## Try it
Look through the records below, and copy out every line that holds the string "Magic".

## Study material

= = = = = = =

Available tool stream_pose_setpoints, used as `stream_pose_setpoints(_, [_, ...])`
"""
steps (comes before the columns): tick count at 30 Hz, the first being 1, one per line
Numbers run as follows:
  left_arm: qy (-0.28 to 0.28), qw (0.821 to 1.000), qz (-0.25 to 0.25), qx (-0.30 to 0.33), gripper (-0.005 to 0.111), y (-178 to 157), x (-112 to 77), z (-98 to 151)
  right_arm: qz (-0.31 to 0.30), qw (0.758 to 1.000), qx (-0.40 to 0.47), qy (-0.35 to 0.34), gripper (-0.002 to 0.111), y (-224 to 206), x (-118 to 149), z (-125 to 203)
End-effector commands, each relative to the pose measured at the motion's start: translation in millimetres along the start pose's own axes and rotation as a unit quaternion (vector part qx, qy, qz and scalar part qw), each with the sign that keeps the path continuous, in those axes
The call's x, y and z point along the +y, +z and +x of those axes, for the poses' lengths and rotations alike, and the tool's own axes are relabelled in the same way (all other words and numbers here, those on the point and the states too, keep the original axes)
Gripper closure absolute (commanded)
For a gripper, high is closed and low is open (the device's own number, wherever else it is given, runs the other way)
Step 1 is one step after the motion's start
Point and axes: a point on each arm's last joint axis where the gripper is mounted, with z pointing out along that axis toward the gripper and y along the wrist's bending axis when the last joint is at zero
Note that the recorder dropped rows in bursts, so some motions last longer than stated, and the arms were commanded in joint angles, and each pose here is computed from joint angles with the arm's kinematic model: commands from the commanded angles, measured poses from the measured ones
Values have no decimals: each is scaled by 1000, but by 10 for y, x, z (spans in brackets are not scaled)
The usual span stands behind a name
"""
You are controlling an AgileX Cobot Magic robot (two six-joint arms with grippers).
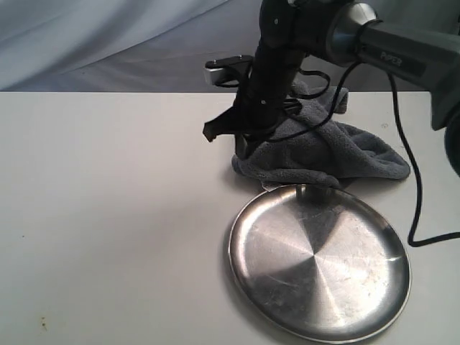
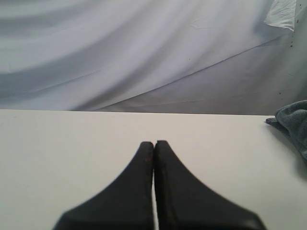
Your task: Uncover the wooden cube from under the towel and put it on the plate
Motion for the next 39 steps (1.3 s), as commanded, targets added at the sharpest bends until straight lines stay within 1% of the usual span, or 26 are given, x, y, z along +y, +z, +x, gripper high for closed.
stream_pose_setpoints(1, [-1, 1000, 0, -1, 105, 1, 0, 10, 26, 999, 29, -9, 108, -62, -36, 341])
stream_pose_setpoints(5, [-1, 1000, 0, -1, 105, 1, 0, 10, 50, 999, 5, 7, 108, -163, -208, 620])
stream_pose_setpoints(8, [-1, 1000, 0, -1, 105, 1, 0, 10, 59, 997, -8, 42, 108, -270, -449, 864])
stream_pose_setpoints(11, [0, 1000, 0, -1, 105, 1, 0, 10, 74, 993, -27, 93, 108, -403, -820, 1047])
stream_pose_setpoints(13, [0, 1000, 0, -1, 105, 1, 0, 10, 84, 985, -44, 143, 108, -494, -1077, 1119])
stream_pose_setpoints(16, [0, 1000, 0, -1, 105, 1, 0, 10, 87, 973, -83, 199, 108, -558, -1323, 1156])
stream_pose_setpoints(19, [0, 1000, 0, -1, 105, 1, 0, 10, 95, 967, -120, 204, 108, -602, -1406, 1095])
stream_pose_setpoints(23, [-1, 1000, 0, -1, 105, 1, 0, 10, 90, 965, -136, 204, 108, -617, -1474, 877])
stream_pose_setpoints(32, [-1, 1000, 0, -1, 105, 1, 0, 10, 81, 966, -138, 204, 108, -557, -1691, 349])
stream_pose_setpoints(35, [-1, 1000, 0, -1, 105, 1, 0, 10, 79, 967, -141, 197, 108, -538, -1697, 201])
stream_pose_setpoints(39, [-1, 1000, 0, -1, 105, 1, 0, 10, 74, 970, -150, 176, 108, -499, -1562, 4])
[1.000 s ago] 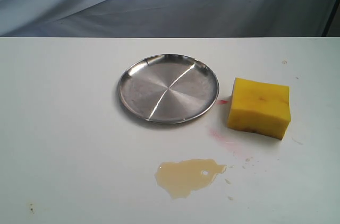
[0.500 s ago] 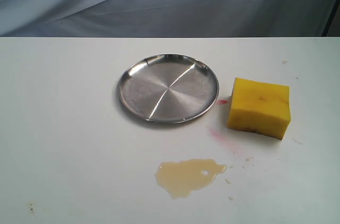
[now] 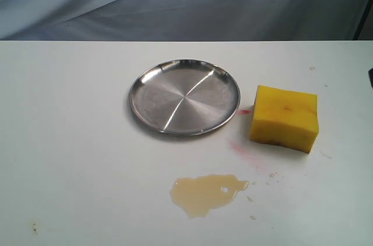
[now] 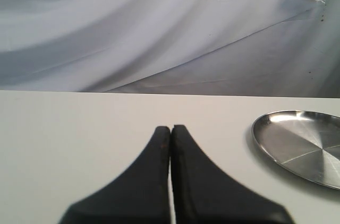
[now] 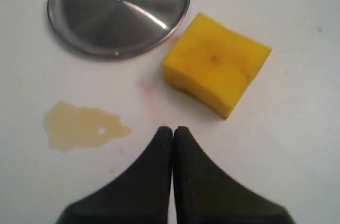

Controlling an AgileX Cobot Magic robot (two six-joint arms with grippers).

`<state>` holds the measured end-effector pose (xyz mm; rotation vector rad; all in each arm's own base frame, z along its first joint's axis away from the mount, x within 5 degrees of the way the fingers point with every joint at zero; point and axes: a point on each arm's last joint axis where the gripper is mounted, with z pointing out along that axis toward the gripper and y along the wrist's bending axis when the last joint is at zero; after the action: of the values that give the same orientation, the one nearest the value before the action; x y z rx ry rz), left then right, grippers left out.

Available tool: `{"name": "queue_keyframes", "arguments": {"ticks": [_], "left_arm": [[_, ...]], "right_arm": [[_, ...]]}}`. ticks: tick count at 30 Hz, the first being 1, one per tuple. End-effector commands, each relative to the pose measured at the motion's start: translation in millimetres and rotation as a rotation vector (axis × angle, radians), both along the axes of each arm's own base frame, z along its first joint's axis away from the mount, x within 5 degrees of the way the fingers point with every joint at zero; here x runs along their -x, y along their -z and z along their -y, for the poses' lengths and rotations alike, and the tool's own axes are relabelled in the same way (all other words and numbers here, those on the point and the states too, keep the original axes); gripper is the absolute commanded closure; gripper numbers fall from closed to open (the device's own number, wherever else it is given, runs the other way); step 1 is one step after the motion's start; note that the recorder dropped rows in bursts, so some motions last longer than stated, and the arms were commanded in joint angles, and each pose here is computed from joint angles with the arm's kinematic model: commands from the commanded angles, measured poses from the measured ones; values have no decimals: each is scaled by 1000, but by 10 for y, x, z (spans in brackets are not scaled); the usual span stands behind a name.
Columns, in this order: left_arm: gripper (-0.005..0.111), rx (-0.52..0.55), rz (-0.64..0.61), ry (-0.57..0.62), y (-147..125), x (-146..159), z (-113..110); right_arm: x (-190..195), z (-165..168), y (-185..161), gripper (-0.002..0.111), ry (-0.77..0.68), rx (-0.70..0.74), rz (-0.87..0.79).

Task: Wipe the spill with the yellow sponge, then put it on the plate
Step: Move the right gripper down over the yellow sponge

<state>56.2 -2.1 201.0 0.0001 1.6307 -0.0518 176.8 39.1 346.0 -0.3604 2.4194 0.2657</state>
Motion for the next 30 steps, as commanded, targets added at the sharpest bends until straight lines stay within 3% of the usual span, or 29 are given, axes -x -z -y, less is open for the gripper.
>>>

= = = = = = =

## Exercise output
You are controlling an AgileX Cobot Magic robot (two six-joint arms with grippers).
Controlling an AgileX Cobot Magic robot (two six-joint arms with grippers).

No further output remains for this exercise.